Dave, I could not disagree more. I don't think this is about "giving clues" or not, and I don't see how a vague question like "How much air do you need for the dive?" will turn out a good diver.

Hopefully what both of us would want from our instructing is to turn out a well-rounded diver (please no puns on the physique of bsac divers) who knows what they need, how much they need and why they need it.

I would NEVER set a quesion like "how much air do you need for a dive" because when I tell people why they got a question wrong I need to be able to look them in the eye and know that they're being tested on their knowledge not trying to second-guess what might be in someone elses mind. Bearing in mind that most trainees who come my way are undergraduates, they're smart enough to point out a duff question and argue the validity of their point.

As I suggested before, if you want to test people then give them time and space to show their true mettle, tell them "take your manual's and tables and whatever else you need and draw up a correctly planned dive for us to do that on trip X next week/month/whatever", if your dive plan is unsafe then you've failed. Sounds simple enough to me.

Regards

Mike Halligan
20-03-2003, 14:03
Mike, I agree completely if you mean that getting the first sentence of any piece of work onto the paper is the hardest part, but I don't see that is any reason for letting ambiguity into the questions.


Regrettably, it may be the whole first draft, of tens of pages and a 5 day deadline applying but that's another arena. Here, in scuba instruction, I apply the principle that I need to assess a trainee's comprehension of data proffered in standard texts and/or during theory lessons.

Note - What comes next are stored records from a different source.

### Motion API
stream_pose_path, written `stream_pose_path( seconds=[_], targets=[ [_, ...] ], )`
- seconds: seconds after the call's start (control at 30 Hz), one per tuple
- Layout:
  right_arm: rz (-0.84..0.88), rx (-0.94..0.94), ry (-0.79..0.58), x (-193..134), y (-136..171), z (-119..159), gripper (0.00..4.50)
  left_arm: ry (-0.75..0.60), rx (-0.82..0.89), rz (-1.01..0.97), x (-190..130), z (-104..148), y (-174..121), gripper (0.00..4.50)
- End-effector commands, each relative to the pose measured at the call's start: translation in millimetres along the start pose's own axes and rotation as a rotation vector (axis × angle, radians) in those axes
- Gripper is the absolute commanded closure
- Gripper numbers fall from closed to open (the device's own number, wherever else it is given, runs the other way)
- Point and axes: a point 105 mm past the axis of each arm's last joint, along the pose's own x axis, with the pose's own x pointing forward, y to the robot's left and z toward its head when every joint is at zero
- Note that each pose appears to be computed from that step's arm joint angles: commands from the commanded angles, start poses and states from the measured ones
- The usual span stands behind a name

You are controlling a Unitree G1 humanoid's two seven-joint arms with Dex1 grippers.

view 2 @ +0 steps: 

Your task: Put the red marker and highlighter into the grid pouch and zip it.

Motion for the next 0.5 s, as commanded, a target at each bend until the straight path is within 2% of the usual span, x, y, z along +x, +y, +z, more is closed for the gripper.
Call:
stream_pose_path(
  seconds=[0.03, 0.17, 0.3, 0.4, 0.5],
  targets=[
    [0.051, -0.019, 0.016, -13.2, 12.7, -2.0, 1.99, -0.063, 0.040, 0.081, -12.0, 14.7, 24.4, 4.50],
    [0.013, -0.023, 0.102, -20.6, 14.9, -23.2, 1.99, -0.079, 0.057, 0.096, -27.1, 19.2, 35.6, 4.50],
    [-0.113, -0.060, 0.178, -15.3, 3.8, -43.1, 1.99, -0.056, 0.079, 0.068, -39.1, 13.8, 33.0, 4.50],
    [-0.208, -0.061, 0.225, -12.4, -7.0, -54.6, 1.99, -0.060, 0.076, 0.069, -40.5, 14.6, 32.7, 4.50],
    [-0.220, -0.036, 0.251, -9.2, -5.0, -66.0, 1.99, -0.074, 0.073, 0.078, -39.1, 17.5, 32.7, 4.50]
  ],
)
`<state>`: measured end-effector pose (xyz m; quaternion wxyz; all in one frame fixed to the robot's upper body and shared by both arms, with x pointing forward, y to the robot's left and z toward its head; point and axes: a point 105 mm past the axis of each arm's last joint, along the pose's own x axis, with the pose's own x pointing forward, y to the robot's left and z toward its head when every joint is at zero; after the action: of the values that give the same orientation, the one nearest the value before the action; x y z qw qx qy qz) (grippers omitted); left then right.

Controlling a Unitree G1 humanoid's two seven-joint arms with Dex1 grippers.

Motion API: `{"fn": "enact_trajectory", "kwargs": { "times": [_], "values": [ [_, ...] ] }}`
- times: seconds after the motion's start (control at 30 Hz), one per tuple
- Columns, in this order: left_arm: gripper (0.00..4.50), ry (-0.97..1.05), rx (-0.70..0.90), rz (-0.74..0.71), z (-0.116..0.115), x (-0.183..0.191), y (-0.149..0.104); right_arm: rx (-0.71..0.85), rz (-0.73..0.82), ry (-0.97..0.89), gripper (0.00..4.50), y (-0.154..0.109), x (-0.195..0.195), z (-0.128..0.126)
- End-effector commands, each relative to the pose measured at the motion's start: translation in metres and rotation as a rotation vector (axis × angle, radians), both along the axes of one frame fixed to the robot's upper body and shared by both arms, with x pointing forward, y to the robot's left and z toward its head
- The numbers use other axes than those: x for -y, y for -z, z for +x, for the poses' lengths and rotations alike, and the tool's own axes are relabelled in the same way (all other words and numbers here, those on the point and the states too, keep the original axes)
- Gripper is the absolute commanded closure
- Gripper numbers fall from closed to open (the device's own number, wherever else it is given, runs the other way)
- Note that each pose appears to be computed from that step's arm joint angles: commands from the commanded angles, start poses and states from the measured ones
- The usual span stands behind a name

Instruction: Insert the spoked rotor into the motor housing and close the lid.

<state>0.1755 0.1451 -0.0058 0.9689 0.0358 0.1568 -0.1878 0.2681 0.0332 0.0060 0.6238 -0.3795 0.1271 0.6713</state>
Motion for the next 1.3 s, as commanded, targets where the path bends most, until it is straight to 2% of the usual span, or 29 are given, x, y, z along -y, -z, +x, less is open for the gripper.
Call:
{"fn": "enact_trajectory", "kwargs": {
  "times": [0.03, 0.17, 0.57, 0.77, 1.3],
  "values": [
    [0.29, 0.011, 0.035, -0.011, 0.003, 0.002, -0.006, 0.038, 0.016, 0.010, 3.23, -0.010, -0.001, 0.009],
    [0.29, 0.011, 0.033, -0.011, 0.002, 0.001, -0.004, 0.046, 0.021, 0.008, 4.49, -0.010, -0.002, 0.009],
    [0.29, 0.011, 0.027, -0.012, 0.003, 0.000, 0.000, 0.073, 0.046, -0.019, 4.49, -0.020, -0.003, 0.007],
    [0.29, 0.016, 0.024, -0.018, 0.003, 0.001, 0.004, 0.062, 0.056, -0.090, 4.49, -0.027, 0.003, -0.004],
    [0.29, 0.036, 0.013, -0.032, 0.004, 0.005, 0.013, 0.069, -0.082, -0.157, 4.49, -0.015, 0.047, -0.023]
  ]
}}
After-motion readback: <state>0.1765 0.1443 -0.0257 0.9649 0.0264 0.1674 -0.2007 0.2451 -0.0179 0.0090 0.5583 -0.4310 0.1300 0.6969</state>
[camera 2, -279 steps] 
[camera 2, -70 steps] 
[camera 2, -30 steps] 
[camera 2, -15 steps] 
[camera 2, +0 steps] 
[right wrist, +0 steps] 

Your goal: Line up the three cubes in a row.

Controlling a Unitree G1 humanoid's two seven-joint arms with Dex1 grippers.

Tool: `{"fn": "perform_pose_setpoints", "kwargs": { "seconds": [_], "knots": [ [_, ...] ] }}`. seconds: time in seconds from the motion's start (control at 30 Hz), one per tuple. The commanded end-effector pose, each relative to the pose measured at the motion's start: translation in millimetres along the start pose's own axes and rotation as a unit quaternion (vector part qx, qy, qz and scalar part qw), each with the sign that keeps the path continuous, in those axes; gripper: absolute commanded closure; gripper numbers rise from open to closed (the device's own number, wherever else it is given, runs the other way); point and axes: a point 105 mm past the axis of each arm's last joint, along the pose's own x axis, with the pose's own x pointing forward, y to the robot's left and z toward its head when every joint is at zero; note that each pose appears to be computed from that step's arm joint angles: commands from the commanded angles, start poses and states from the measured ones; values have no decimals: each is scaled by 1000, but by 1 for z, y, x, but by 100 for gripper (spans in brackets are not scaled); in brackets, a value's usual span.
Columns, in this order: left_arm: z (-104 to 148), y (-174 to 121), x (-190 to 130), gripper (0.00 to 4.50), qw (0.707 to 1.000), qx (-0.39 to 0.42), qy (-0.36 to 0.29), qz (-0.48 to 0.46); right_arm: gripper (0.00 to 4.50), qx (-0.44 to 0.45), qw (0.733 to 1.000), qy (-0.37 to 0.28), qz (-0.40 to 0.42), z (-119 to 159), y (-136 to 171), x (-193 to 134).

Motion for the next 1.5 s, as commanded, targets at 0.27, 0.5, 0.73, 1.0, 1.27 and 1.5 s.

I don't believe multi-guess is the best format for this, save that it may (subject to monkey-factor) provide an indication where absolute facts need to be comprehensively known. Not that I'm defending multi-guess in a crucial environment like "must-know" scuba diving data. Indications are hardly adequate for that purpose. The bulk of the knowledge should (IMHO) be tested by open questions seeking brief (2 - 3 sentence or 3 - 5 stage calculation) answers. I noted with interest that, immediately before the current DTP, AD papers had begun to incorporate both formats.

A more descriptive style such as this is in my experience more readily adapted to verbal delivery, where student need or preference might dictate. When composing assessments we might usefully consider whether multi-guess has had its day.